(Input for this task Opens)
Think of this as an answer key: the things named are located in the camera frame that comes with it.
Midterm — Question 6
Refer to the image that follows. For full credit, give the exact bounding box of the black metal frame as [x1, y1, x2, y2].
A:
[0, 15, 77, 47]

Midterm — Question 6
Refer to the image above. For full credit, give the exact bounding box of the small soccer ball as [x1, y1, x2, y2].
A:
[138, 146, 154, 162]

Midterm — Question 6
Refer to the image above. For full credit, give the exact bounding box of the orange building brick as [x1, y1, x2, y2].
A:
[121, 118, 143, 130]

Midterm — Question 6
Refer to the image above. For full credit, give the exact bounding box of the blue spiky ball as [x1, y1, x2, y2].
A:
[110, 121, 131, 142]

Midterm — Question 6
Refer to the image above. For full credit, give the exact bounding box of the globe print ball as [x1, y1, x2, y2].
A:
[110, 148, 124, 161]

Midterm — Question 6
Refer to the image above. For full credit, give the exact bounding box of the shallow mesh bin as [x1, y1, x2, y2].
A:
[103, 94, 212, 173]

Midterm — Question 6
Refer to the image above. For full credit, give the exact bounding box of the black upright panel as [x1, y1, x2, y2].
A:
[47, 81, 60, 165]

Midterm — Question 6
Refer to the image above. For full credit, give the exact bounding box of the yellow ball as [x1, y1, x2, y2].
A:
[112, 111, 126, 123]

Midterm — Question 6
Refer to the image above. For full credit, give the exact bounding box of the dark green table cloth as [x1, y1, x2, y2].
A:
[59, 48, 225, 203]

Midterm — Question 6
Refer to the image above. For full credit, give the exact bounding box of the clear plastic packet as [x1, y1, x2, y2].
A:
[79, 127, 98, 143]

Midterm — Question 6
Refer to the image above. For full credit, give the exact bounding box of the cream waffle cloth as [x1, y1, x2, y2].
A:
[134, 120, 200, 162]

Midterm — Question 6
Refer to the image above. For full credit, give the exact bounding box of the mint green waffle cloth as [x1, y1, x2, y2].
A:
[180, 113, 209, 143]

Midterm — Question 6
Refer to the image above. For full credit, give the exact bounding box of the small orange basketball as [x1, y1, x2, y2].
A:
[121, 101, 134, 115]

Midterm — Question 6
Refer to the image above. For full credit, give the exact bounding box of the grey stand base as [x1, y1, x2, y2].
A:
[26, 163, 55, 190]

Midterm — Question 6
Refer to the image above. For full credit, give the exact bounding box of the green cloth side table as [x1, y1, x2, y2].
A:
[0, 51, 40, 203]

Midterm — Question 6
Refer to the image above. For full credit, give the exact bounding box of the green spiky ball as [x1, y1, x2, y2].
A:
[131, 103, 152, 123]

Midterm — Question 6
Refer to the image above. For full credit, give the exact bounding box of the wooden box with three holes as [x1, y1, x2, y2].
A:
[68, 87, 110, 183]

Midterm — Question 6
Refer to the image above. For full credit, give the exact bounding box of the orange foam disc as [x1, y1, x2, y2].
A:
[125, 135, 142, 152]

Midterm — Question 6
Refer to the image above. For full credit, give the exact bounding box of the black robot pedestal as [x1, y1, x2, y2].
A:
(Input for this task Closes)
Where a line of the entries contains the word "table", copy that line.

Refer to the image above. For full credit, give the exact bounding box of the dark green table cloth as [x1, y1, x2, y2].
Refer to the image above. For full credit, give the exact bounding box of the green cloth side table as [x1, y1, x2, y2].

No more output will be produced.